(Provided material begins)
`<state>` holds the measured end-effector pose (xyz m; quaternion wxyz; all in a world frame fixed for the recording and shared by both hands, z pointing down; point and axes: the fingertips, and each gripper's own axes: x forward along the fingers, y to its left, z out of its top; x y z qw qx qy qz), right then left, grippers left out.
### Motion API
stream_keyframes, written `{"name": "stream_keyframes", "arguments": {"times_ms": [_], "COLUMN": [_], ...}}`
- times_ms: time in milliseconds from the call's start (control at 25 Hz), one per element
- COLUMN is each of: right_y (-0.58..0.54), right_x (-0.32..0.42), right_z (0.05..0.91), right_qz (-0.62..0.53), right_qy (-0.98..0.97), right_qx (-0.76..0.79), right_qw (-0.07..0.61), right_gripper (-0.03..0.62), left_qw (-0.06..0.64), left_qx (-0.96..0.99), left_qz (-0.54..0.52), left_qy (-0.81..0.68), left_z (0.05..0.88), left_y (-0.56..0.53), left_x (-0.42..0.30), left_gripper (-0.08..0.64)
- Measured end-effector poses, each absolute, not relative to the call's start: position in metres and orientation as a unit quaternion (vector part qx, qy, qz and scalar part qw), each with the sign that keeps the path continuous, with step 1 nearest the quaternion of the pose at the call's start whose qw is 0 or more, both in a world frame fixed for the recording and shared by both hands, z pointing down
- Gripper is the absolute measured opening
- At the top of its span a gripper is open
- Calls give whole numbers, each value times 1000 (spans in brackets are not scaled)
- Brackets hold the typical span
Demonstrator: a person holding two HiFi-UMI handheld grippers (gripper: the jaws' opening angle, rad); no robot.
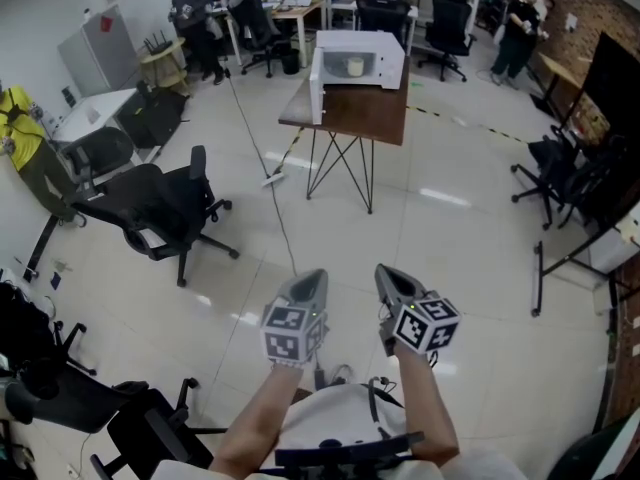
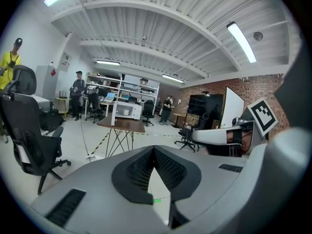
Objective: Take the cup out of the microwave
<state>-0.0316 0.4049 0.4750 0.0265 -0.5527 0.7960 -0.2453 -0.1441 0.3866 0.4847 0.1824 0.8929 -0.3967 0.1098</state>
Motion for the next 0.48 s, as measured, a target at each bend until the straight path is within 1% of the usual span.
{"name": "stream_keyframes", "arguments": {"times_ms": [480], "right_y": [356], "right_x": [7], "right_z": [495], "right_qz": [-258], "right_qy": [792], "right_qx": [-553], "right_qw": [18], "right_gripper": [0], "left_qw": [194], "left_qx": [893], "left_qz": [117], "left_qy": [-390], "left_z": [503], "left_y": [335], "left_x": [-100], "left_gripper": [-6]}}
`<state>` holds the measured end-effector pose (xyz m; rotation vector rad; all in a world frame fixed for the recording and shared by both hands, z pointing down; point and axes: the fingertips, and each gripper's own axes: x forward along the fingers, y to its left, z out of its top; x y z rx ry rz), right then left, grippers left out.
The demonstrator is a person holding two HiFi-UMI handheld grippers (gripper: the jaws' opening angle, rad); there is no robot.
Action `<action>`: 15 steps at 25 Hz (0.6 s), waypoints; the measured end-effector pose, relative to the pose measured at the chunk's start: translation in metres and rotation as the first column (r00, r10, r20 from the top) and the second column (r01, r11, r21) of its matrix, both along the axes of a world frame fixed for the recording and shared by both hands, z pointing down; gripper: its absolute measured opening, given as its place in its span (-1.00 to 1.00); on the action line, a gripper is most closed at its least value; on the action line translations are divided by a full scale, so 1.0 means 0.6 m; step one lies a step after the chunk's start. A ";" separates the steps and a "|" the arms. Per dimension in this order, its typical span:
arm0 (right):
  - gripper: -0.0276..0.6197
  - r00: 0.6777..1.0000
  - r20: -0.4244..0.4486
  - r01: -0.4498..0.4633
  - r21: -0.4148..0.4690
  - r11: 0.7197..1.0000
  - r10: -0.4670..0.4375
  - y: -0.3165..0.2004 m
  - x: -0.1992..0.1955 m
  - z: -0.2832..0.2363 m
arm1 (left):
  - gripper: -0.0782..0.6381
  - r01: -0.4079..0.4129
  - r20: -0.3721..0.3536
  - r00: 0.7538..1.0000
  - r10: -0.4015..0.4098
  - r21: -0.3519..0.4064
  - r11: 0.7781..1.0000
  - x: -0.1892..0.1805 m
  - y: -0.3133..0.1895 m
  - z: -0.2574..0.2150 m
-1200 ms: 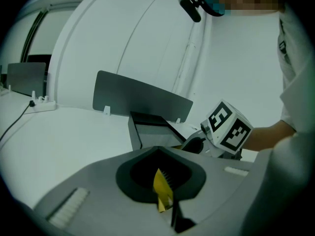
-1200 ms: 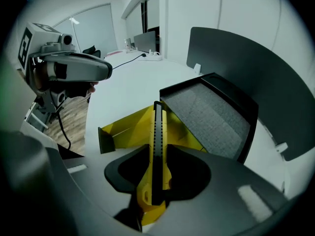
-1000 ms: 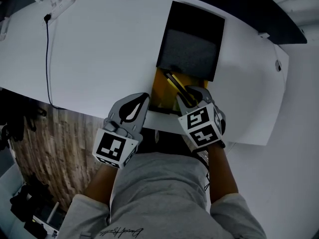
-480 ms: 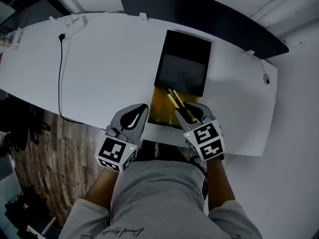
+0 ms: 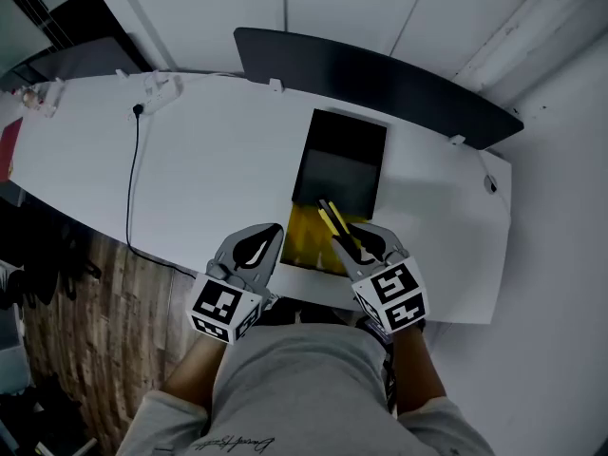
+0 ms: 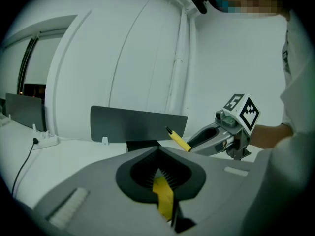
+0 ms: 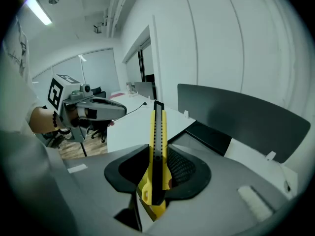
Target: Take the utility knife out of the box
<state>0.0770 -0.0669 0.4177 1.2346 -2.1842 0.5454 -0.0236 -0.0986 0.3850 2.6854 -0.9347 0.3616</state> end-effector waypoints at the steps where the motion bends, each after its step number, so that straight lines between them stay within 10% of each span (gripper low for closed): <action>1: -0.51 1.000 0.001 0.003 0.009 1.000 -0.003 0.000 0.001 -0.007 | -0.78 0.001 -0.001 1.000 -0.001 0.008 1.000 0.001 0.002 -0.006; 15: -0.51 0.999 0.034 0.008 0.061 0.998 -0.010 0.016 0.004 -0.048 | -0.78 0.014 -0.015 1.000 -0.013 0.032 0.999 0.006 0.013 -0.046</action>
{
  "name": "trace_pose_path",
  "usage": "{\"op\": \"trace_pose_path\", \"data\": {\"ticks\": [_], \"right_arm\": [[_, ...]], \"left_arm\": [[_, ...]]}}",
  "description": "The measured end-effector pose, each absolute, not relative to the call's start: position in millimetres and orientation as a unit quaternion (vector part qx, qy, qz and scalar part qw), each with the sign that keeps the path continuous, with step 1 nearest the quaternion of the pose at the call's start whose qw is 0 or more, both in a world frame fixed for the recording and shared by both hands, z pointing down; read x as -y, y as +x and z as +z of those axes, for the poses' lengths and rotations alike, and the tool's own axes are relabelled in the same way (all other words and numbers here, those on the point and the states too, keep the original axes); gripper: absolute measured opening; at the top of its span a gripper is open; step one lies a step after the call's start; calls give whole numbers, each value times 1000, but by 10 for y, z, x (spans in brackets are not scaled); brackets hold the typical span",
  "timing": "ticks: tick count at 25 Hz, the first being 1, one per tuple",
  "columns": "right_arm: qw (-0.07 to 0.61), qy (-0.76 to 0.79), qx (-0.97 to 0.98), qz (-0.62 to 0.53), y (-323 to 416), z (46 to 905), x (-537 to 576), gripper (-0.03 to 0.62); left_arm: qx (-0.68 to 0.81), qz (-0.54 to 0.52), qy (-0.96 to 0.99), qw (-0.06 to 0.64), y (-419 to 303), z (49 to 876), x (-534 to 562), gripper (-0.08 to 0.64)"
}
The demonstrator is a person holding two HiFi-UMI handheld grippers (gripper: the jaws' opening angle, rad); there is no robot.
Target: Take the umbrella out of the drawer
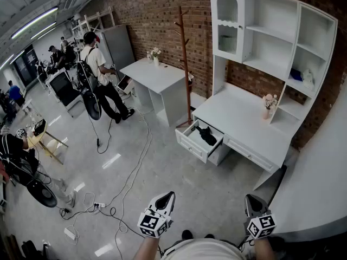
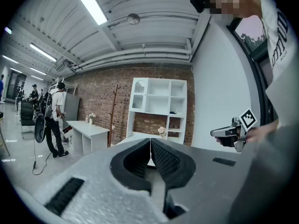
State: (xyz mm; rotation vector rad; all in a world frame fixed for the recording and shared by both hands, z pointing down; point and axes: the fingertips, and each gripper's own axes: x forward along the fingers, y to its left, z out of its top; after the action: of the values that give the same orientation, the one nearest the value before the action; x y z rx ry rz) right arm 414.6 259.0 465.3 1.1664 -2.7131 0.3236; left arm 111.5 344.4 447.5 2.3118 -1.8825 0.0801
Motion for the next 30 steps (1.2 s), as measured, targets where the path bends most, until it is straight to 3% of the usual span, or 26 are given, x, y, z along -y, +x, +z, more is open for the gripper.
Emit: {"op": "trace_pose_path", "data": {"ticks": [30], "right_arm": [[87,403,904,114,3908,4660,-2553,31]], "left_arm": [[627,23,774,85,867,4557,-3416,26]]}}
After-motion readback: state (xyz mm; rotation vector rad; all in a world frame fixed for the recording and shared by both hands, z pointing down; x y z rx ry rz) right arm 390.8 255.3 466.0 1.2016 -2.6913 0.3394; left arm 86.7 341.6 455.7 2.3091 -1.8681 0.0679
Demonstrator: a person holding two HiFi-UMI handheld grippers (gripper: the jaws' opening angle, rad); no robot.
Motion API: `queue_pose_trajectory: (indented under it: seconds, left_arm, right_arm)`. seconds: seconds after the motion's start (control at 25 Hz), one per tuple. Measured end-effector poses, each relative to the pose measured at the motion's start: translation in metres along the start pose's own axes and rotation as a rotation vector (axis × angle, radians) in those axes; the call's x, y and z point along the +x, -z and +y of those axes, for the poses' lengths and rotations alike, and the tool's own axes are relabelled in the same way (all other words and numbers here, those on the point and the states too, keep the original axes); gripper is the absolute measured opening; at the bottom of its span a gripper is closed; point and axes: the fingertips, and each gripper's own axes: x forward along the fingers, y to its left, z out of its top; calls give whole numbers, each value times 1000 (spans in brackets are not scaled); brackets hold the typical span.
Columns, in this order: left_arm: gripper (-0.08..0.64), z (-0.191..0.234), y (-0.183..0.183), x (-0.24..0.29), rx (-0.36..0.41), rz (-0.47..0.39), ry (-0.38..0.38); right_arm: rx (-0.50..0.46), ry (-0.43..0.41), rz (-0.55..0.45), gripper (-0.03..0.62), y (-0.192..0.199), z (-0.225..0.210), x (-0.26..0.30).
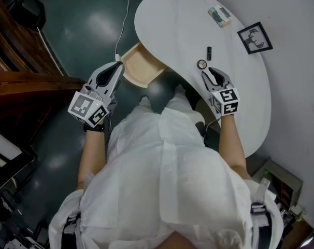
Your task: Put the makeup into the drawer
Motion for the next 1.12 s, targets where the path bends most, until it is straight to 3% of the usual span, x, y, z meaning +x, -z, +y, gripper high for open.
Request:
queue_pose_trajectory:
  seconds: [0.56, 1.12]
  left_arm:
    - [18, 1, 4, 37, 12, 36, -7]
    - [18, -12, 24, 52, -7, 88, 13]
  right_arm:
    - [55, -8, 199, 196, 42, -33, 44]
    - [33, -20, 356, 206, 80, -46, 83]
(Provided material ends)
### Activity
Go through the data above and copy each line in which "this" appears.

### Expected output
Action `<action>`: 15 steps at 25 Hz (0.6 s), waypoints; the measured end-effector pose, relative to the pose measured at the chunk's start: translation in metres and rotation as the first column (r00, r10, r20 from the top) and the second column (r01, r11, r21) of its matrix, both along the axes of a world frame fixed for the recording and shared by both hands, z pointing down; gripper: its absolute measured opening, given as its place in its span (-1.00 to 1.00); on the action line, a gripper is most closed at its least value; on the action line translations are divided by a full scale, so 1.0 means 0.6 m; step one lies a step after the chunk's start. A ";" separates the steps and a "|" the arms. Per dimension in this order, its typical span:
Columns, in this order: left_arm: gripper (-0.08..0.64), z (-0.191..0.234), y (-0.183..0.183), x (-0.24..0.29), rx (-0.36..0.41), rz (-0.47..0.39), ry (-0.38..0.38); right_arm: rx (-0.50..0.46), ry (-0.43..0.41), rz (-0.55..0.45), gripper (-0.03..0.62), y (-0.192..0.199), z (-0.225..0.210), x (-0.26..0.30).

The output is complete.